July 11

Women peacemakers born today

  • 1887 Ellen S. Woodward born Oxford, MS (d. 1971). Social security expert for Roosevelt's New Deal; US delegate to founding of UNRRA 1943-6 and UNESCO 1947; led effort to introduce welfare in postwar international relief.

  • 1888 Andrea Andreen born Örby, Sweden (d. 1972). Swedish doctor; radical peace leader of "Women's Non-Violent Revolt against War" when 20,000 women refused bomb shelter use 1935; major opponent of chemical and biological weapons; tried to stem Cold War for which USSR gave her Lenin Peace Prize 1953.

  • 1925 Ann Fagan Ginger. American professor of international law, esp. law of peace; founding director of Meiklejohn Civil Liberties Institute 1964; author of Nuclear Weapons Are Illegal, 1996; got US Supreme Court acquittal of nuclear protesters; supported conscientious objection to Vietnam War; opposed wars in Iraq and Afghanistan.

  • 1933 Olga Havlova born Prague, Czechoslovakia (d. 1996). Co-leader of nonviolent Velvet Revolution with husband Vaclav Havel 1989; co-founded Committee for the Defense of the Unjustly Persecuted 1979 (VONS).

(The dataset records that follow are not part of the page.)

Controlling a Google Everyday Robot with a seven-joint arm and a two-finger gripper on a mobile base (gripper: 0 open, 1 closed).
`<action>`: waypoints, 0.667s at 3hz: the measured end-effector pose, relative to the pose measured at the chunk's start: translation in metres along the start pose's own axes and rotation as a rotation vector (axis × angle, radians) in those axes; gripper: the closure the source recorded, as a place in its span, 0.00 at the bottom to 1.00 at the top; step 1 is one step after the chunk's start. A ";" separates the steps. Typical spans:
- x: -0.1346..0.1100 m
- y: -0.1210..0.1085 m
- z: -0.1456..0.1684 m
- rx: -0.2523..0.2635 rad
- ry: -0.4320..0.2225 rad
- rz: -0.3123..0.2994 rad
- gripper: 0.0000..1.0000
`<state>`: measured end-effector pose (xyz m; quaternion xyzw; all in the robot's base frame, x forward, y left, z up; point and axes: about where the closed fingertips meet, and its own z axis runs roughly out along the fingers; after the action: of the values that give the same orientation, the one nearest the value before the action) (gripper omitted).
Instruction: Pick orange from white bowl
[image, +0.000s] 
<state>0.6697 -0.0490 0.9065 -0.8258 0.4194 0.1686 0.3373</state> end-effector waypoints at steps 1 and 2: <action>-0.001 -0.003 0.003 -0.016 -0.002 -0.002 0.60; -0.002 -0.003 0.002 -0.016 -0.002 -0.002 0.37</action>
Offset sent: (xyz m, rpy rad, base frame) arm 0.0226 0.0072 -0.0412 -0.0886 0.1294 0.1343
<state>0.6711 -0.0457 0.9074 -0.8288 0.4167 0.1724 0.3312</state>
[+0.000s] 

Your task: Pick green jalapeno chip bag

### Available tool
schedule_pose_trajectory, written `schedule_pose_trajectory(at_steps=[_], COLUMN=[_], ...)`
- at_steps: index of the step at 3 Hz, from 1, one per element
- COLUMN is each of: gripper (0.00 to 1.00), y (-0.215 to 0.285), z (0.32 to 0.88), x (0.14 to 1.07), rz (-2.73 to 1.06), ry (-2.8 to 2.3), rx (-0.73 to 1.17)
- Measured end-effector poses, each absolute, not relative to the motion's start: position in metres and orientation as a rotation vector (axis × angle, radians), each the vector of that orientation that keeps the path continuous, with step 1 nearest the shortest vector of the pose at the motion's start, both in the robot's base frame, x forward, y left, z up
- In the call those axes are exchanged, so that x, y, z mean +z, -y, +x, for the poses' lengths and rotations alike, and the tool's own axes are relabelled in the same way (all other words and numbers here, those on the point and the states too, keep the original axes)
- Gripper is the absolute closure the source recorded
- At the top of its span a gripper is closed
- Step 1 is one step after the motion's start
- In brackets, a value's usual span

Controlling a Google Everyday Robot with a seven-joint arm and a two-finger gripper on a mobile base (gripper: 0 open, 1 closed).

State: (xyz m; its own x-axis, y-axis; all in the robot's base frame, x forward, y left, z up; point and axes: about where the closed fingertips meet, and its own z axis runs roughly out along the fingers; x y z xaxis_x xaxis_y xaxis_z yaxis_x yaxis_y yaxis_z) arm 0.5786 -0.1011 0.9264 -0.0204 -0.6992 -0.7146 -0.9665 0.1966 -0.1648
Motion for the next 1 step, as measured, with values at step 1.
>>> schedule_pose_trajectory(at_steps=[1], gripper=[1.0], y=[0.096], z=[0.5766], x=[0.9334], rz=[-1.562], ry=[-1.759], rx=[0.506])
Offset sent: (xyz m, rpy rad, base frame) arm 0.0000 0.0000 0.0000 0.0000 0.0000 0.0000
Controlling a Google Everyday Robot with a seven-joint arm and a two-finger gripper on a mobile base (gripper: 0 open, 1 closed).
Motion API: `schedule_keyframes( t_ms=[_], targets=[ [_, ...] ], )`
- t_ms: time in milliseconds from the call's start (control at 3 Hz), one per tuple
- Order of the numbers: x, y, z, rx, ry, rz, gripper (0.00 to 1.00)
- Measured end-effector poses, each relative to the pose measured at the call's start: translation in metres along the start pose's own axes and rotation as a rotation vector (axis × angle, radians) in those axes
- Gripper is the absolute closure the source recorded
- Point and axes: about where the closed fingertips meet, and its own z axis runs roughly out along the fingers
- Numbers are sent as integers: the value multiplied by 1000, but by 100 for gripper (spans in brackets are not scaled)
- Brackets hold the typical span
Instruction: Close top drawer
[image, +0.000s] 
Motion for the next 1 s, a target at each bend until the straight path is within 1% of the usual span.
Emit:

  • 1955 Adi Roche born Clonmel, Tipperary, Ireland. Peace activist and anti-nuclear advocate. Volunteer for Irish Campaign for Nuclear Disarmament's peace education program, 1982. Irish representative on Great Peace Journey, 1983-85. Began work in Chernobyl, 1985; founded Chernobyl Children International which rescued over 22,000 children, 1991. Took part in first Mercy Mission airlift, 1995.

Women's peacemaking on this day

  • 1656 Quaker women Ann Austin and Mary Fisher arrived Boston on Swallow; jailed five weeks, 100 books burned.

  • 1848 Seneca Falls meeting for Women's equal rights called "to discuss the social, civil and religious condition and rights of women."

  • 1985 Peace Tent at Nairobi Women's Conference opened 10 am. "The international feminist alternative to men's conflict and war."

  • 2003 Maputo Protocol on African Women's Rights adopted. "Every woman shall be entitled to respect for her life and the integrity and security of her person."